Clarke, A. G. Industrial Air Pollution Monitoring: Gaseous and Particulate Emissions. Environment Management Series 8. New York: Springer, 1997. Provides details of the types, effects, and emission rates of industrial pollutants.

Friedrich, R., and S. Reis, eds. Emissions of Air Pollutants: Measurements, Calculations, and Uncertainties. New York: Springer, 2004. Provides information intended to guide efforts to reduce and mitigate air pollution and to design experiments related to specific pollution sources.

Hardy, John T. Climate Change: Causes, Effects, and Solutions. New York: John Wiley, 2003. Emphasizes and explains potential global effects of anthropogenic climate change and provides scientific findings, case studies, and discussions of the broader issues of the ecological, economic, and human effects of such change.

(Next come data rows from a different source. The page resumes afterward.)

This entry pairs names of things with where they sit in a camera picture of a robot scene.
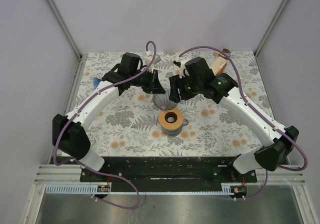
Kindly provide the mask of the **clear ribbed glass dripper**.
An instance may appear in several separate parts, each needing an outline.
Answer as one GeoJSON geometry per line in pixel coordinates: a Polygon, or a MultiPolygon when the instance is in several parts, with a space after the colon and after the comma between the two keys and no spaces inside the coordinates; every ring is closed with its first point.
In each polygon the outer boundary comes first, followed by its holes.
{"type": "Polygon", "coordinates": [[[152,97],[152,101],[154,105],[162,110],[162,111],[167,111],[167,110],[172,110],[174,109],[178,104],[174,101],[171,101],[169,99],[169,93],[165,94],[154,94],[152,97]]]}

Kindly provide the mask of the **glass coffee server carafe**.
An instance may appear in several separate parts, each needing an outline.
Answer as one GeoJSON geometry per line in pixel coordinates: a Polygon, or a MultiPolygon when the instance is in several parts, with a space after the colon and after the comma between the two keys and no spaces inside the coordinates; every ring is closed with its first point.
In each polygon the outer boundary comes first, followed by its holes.
{"type": "Polygon", "coordinates": [[[189,123],[187,119],[182,122],[163,122],[160,123],[162,131],[168,136],[177,136],[182,132],[183,127],[187,126],[189,123]]]}

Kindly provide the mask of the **paper coffee filter pack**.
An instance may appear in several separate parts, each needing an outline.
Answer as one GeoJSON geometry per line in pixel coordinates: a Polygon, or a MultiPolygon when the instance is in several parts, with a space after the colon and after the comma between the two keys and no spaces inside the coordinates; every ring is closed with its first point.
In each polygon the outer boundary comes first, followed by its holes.
{"type": "Polygon", "coordinates": [[[215,61],[211,64],[210,68],[212,69],[215,76],[220,75],[225,70],[227,66],[227,59],[219,56],[215,59],[215,61]]]}

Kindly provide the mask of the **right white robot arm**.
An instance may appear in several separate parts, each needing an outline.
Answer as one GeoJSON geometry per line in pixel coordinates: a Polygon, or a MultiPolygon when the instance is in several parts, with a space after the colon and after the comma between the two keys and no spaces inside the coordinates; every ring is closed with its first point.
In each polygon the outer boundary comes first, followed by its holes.
{"type": "Polygon", "coordinates": [[[285,127],[268,116],[241,93],[240,85],[228,74],[215,75],[202,57],[174,60],[179,74],[170,77],[170,100],[176,103],[198,94],[231,111],[261,143],[261,148],[238,155],[228,168],[228,177],[240,181],[251,170],[275,171],[293,149],[299,131],[285,127]]]}

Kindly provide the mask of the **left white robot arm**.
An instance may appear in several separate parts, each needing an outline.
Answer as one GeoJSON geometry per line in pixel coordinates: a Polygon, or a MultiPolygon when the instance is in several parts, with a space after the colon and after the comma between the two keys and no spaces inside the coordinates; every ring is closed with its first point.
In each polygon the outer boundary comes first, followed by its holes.
{"type": "Polygon", "coordinates": [[[91,176],[97,181],[107,179],[108,168],[104,159],[91,149],[87,130],[108,104],[132,86],[147,94],[165,93],[158,71],[152,67],[157,58],[154,55],[145,66],[139,55],[124,53],[121,62],[98,80],[93,92],[79,106],[66,115],[57,114],[52,121],[54,153],[61,150],[90,168],[91,176]]]}

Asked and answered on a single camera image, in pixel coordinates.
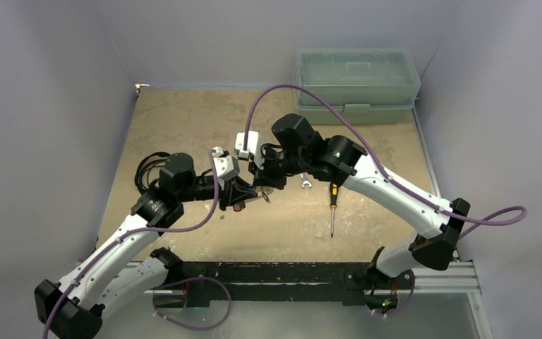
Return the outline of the grey key holder plate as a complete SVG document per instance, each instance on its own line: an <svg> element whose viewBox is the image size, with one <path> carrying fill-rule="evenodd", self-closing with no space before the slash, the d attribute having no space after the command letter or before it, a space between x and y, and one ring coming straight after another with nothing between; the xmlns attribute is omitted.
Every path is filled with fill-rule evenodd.
<svg viewBox="0 0 542 339"><path fill-rule="evenodd" d="M271 203L270 195L274 193L274 188L268 186L252 186L251 190L256 193L254 198L248 200L248 202L263 200L266 203Z"/></svg>

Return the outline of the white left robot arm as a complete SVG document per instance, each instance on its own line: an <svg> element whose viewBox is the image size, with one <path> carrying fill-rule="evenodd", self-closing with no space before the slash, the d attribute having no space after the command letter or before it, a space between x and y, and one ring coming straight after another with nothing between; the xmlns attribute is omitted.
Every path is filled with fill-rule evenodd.
<svg viewBox="0 0 542 339"><path fill-rule="evenodd" d="M175 233L184 204L211 201L214 208L241 207L258 192L239 175L236 158L221 148L209 154L210 168L196 174L185 153L156 152L135 174L139 198L115 233L76 269L56 282L42 281L34 291L42 335L94 338L104 320L154 287L178 288L182 297L210 278L188 273L169 249L155 249L133 269L132 258L165 233Z"/></svg>

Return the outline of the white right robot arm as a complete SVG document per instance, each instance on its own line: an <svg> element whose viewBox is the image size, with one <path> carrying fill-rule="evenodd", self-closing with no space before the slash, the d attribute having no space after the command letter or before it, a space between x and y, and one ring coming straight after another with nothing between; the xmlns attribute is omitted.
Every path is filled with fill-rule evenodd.
<svg viewBox="0 0 542 339"><path fill-rule="evenodd" d="M470 209L467 201L436 197L388 169L381 170L362 145L342 135L323 138L301 115L281 117L272 133L279 150L263 143L254 131L236 136L236 153L250 160L255 185L283 189L287 177L306 173L375 201L414 228L410 238L376 251L368 268L373 285L385 287L419 266L448 269L464 224L460 218Z"/></svg>

Quigley, John T., Howard E. Hesketh, and Frank L. Cross, Jr. Emission Control from Industrial Boilers. Lancaster, Pa.: Technomic, 1995. Provides in-depth treatment of industrial production related to the Clean Air Act, boiler systems, combustion fundamentals, scrubbers, filters, disposal of residuals, and emission monitoring.

Reay, Dave. Climate Change Begins at Home: Life on the Two-Way Street of Global Warming. New York: Palgrave Macmillan, 2006. Analyzes case studies, emissions trends, lifestyle comparisons, and calculations describing climate change as a great twenty-first century human threat.